I finetune the pvanet/full/test.model using the train.prototxt in pvanet/example_fineturn on KITTI while the result is not good and even worse than the pvanet/full/test.model. Should I use imagenet/full/test.model as pre-train model if I want to train on a dataset with different classes with VOC? Can you please give me some advice? Thank you very much. #27
Sorry for a late comment.
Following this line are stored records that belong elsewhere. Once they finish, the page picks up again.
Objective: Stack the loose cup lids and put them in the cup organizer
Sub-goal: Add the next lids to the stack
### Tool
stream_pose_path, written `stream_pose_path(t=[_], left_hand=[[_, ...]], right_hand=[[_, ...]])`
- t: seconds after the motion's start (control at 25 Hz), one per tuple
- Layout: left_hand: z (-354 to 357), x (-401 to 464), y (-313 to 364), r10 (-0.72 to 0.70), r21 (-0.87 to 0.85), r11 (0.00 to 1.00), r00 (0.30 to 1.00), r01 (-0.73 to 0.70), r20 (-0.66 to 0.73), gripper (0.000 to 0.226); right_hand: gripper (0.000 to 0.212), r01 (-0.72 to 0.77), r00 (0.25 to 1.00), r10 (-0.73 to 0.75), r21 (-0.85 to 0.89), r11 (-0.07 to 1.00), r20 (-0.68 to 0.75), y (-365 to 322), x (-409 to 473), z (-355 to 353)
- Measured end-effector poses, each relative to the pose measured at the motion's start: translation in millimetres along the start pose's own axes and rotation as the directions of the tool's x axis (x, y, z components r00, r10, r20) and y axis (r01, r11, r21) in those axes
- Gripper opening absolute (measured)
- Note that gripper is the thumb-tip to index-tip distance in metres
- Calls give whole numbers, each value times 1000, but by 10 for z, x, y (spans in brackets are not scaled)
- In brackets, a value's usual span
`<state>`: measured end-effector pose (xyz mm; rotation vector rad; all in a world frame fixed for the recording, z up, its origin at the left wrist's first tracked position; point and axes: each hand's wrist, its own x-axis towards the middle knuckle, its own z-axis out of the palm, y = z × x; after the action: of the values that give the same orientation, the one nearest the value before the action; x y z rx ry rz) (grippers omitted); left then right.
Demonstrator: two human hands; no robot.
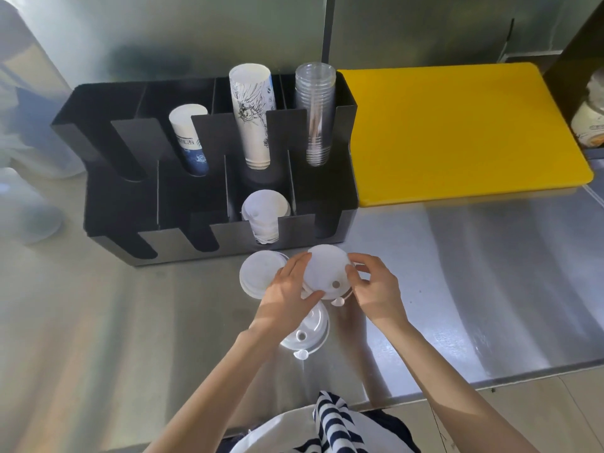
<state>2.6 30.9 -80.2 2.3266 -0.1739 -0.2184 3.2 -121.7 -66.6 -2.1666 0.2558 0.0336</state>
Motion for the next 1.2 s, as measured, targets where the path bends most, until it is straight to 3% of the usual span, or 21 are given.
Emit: stream_pose_path(t=[0.36, 1.2], left_hand=[[-167, -456, -215, -42, -51, 998, 996, 38, -73, 73], [24, -697, -422, -65, -21, 998, 998, 65, -18, 73]], right_hand=[[19, -46, 995, 36, 110, 993, 97, -95, -323, 264], [24, -90, 985, 87, 15, 996, 150, 45, -517, 367]])
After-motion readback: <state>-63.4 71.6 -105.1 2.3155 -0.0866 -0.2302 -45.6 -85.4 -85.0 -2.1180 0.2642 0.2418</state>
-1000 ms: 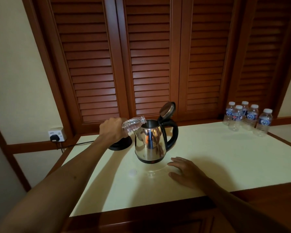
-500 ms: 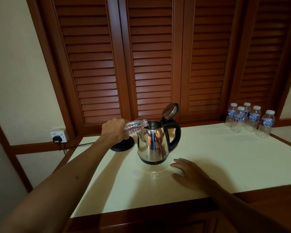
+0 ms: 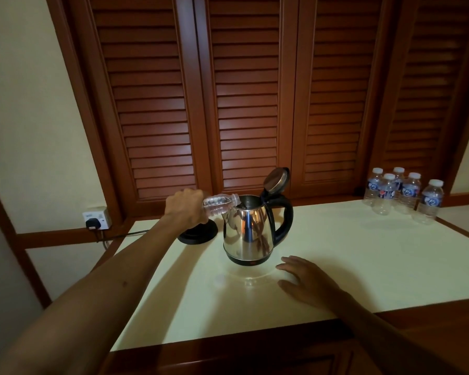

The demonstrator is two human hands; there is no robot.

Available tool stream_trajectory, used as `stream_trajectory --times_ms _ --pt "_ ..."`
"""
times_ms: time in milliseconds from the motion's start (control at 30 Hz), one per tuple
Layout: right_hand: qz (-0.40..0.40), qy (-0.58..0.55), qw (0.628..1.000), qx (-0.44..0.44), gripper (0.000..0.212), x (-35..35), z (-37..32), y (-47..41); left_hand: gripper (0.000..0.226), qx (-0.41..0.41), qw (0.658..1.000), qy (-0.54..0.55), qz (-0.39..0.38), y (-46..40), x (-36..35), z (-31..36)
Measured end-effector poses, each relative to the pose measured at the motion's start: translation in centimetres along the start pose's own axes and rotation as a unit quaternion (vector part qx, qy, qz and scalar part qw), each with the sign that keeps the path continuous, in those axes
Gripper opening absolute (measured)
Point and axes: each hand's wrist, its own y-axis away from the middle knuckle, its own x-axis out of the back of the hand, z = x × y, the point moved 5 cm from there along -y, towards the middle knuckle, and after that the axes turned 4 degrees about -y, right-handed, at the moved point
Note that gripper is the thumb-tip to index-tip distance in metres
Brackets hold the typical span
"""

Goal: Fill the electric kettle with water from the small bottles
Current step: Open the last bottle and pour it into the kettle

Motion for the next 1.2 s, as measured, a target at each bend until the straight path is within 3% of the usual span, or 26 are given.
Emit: stream_trajectory --times_ms 333,1200 --pt "0.008 -0.006 1.0 0.002 0.054 -0.3 0.4 0.0 0.06 -0.01 1.0 0.007 -0.014 -0.6 -0.1 -0.2" --pt "0.012 -0.005 1.0 0.006 0.055 -0.4 0.7 -0.2 0.048 -0.034 0.997 -0.063 0.012 -0.7 1.8 0.3"
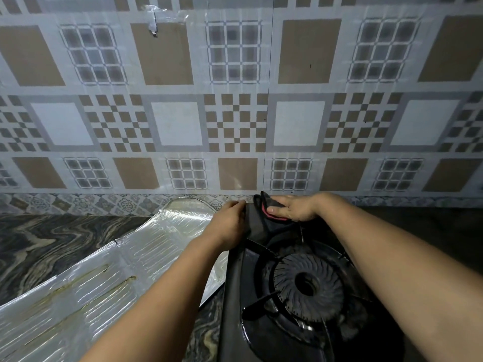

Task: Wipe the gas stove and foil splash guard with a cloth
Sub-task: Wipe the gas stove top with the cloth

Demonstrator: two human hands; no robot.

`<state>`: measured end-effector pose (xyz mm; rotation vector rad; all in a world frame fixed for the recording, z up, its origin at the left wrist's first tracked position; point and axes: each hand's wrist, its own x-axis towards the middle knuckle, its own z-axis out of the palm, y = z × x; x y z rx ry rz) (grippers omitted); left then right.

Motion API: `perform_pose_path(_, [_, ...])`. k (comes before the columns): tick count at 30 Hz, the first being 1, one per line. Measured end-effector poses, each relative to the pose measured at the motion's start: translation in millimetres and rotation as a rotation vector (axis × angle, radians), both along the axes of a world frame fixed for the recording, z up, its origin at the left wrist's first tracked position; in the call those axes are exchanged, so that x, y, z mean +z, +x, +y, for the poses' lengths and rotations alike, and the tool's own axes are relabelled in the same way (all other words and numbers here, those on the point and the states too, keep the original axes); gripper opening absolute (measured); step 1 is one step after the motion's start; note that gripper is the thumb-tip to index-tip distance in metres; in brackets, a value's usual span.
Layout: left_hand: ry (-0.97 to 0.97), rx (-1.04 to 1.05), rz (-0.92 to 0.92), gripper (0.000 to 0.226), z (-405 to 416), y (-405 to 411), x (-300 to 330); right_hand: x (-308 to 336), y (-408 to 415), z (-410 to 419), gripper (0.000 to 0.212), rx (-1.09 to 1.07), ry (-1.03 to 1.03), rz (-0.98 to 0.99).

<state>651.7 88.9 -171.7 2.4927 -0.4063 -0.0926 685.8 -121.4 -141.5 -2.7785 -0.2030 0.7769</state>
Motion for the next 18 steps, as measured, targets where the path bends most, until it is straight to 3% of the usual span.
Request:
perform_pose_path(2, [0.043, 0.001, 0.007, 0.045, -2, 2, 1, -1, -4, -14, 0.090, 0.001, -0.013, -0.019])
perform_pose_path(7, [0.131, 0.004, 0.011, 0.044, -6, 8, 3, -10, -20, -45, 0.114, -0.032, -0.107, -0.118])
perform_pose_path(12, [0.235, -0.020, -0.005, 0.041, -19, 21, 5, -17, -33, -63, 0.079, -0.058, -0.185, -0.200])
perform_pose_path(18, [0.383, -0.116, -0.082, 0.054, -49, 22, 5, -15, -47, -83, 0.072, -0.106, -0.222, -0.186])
I'm attending a conference right now, I'll check the issue when I get back to my home.
However, I guess it may be a training parameter issue, please check #21 Currently provided prototxts have 'rpn_pre_nms_top_k = 200~300' even in the training phases, but it shouldn't be (it's our fault). It must be around 2000 in the training phase
@sanghoon Thank you. I have corrected the rpn_pre_nms_top_k from 200 to 2000 in the prototxt. But the result still not good enough as describe in #27 . The attachment is my solver and script file. I am still trying to figure out the reason. kitti_pva.txt solver_plateau.txt train.txt
I think because the pva-net not good for small object。I think you will redefine the network structure
@catsdogone Hi catsdogone. Do you get better results on KITTI? It seems that PVANet should work better than the original Faster RCNN on KITTI for the more complicate network and multi-layer features. Have you tried the ImageNet pretrained models?
So guys, was anybody able to train PVA on a KITTI dataset?